Kommentar zur Situation am Wiedener Kreuz Viel Papier, wenig echter Fortschritt

Wuppertal · Natürlich geht Sicherheit immer vor. Wenn die Gefahr besteht, dass ein Gebäude einstürzt, muss gehandelt werden. Darüber gibt es am Wiedener Kreuz keine Diskussion.

von Vanessa Ambrosius

Foto: Joachim Schmitz

Was allerdings zunehmend schwerer nachvollziehbar wird: Warum scheint auch Wochen nach Bekanntwerden der Probleme noch immer kein Ende der Geschichte in Sicht? Das Wiedener Kreuz ist keine kleine Anwohnerstraße. Die Kreuzung gehört zu den wichtigsten Verkehrsknotenpunkten der Stadt.

Wer regelmäßig im Westen unterwegs ist, weiß, welche Bedeutung sie gerade dann hat, wenn es auf der A46 Störungen gibt oder Ausweichverkehre notwendig werden. Die Sperrung betrifft längst nicht mehr nur die unmittelbaren Anwohner, sondern große Teile des Stadtverkehrs. Man muss kein Verkehrsplaner sein, um zu erkennen, dass eine solche Situation nicht über Wochen hinweg zum Normalzustand werden darf.

Umso mehr überrascht es, dass aus dem Rathaus bislang vor allem die Verwaltung spricht. Von Oberbürgermeisterin Miriam Scherff selbst hat man in dieser für die Stadt bedeutsamen Angelegenheit bislang wenig gehört. Wer eine der wichtigsten Kreuzungen Wuppertals über Wochen lahmlegt und mehrere Familien aus ihren Wohnungen verdrängt, macht aus einem Verwaltungsverfahren längst eine politische Angelegenheit.

Natürlich müssen Gutachten erstellt, Risiken bewertet und rechtliche Verfahren eingehalten werden. Doch der Eindruck drängt sich auf, dass alle Beteiligten inzwischen vor allem damit beschäftigt sind, ihre jeweilige Position zu verteidigen.
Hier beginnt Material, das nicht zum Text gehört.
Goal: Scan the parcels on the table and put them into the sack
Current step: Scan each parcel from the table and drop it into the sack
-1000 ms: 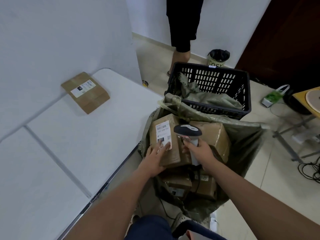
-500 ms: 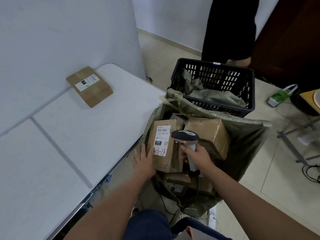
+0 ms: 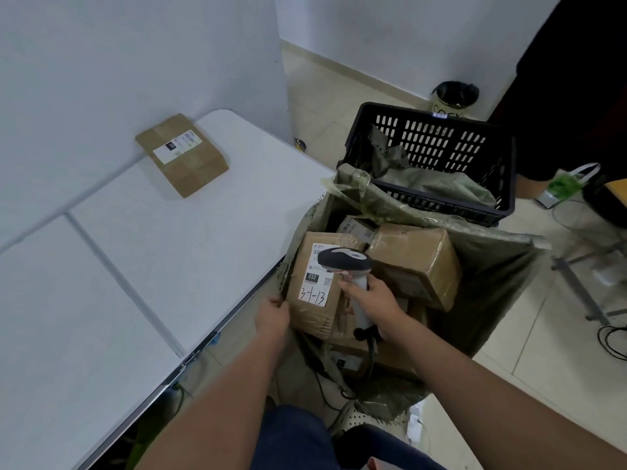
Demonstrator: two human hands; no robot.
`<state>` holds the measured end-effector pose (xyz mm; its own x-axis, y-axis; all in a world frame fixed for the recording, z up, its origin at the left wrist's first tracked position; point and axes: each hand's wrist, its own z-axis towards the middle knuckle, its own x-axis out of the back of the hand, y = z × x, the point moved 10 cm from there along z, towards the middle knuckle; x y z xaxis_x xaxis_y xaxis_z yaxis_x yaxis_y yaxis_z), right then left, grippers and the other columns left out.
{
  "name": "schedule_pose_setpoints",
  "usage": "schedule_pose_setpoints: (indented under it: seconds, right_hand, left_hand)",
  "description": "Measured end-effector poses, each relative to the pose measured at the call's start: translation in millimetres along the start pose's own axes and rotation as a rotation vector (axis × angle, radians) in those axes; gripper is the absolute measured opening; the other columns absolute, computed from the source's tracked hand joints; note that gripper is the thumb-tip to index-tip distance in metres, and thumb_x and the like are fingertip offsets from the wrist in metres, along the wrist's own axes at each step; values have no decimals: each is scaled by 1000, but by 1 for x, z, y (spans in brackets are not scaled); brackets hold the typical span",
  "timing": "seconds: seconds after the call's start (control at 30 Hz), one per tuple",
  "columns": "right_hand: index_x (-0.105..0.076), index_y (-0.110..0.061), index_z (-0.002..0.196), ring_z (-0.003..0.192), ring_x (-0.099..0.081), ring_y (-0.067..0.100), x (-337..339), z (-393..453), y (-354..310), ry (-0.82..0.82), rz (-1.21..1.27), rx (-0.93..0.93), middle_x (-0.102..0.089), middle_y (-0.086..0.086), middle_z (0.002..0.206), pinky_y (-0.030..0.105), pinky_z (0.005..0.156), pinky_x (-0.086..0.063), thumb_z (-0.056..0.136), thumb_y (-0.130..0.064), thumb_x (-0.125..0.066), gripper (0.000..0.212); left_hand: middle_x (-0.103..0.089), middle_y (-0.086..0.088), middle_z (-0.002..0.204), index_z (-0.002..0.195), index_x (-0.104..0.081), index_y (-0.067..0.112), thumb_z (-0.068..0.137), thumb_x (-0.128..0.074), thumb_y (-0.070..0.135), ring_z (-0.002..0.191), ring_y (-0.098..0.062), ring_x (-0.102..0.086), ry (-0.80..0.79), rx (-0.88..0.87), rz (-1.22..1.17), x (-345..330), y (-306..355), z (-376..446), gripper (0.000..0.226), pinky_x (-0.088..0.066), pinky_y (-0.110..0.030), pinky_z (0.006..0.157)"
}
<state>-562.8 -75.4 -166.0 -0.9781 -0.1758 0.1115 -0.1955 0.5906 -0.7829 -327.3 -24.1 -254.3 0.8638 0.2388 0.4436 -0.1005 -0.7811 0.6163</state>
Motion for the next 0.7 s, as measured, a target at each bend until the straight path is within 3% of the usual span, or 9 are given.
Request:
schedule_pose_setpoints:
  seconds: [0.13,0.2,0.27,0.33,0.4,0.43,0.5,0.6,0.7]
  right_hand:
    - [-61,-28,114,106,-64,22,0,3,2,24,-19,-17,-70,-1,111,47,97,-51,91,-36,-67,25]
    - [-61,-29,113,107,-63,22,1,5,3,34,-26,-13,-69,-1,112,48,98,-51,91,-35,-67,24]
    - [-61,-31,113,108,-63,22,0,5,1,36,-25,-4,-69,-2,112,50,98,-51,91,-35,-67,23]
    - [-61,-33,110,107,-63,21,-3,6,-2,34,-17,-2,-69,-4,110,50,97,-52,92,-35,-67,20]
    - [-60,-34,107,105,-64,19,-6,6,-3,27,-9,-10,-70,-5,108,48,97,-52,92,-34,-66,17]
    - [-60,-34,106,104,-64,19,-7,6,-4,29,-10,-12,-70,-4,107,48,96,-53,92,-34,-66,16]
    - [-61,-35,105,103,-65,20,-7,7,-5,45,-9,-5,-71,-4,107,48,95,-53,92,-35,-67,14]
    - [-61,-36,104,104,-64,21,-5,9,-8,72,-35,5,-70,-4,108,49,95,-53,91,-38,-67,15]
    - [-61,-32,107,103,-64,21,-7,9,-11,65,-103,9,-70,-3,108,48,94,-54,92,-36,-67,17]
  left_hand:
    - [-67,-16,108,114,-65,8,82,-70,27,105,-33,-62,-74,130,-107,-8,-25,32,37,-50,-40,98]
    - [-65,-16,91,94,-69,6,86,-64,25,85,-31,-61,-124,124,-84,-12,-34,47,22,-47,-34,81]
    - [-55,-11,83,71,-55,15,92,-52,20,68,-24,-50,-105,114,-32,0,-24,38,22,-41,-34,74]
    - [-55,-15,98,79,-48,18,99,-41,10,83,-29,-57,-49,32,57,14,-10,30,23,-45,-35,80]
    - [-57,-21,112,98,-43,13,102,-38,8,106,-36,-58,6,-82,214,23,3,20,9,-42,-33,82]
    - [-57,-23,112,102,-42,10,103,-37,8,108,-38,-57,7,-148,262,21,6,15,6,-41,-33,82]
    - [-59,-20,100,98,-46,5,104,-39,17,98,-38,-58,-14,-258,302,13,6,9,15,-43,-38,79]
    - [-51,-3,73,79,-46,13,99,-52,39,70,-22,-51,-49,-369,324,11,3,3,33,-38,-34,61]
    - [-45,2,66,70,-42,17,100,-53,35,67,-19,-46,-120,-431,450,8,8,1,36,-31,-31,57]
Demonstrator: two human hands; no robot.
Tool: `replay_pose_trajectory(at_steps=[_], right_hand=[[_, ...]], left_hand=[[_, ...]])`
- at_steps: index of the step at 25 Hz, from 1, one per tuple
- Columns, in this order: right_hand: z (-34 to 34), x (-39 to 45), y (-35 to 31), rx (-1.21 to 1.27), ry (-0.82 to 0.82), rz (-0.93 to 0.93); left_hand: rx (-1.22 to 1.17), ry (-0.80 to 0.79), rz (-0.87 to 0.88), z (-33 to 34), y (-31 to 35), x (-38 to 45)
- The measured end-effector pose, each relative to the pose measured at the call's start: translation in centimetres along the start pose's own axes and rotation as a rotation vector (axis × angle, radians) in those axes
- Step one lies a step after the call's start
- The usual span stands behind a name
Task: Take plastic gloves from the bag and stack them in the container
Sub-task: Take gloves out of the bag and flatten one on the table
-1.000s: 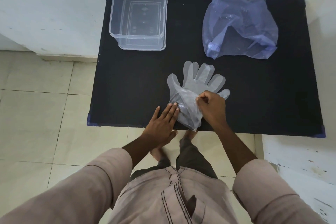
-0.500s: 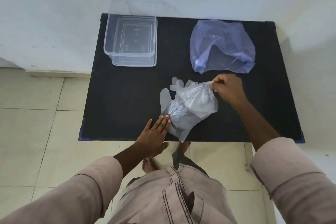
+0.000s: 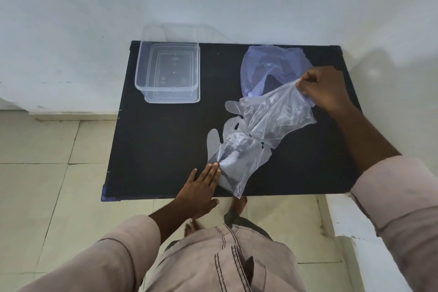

Die Stadt spricht von einem wirtschaftlichen Totalschaden. Der Eigentümer hält dagegen und kämpft für den Erhalt seines Hauses. Währenddessen bleibt die wichtigste Frage unbeantwortet: Wie kommt man möglichst schnell zu einer tragfähigen Lösung?

Dabei geht es nicht nur um Verkehr. Hinter Aktenzeichen, Gutachten und Ordnungsverfügungen stehen Menschen. Der Eigentümer kann seit Wochen nicht in sein Haus. Seine Mieter aus dem Nachbargebäude ebenso wenig. Familien wurden aus ihrem Alltag gerissen, persönliche Gegenstände sind unerreichbar, Unterlagen liegen in Wohnungen, die nicht betreten werden dürfen. Für die Betroffenen ist das keine reine Verwaltungsangelegenheit, sondern eine Ausnahmesituation, in der es um Existenzen geht.

Gerade deshalb hätte man sich an der einen oder anderen Stelle mehr Initiative gewünscht. Nicht jeder Mensch, der plötzlich sein Zuhause verliert, denkt als Erstes daran, Anträge zu stellen oder sich durch Zuständigkeiten zu telefonieren. Manchmal wäre es Aufgabe einer Verwaltung, von sich aus auf Betroffene zuzugehen und Hilfe anzubieten.

Am Wiedener Kreuz braucht es jetzt vor allem eines: Tempo, bevor aus Wochen Monate werden.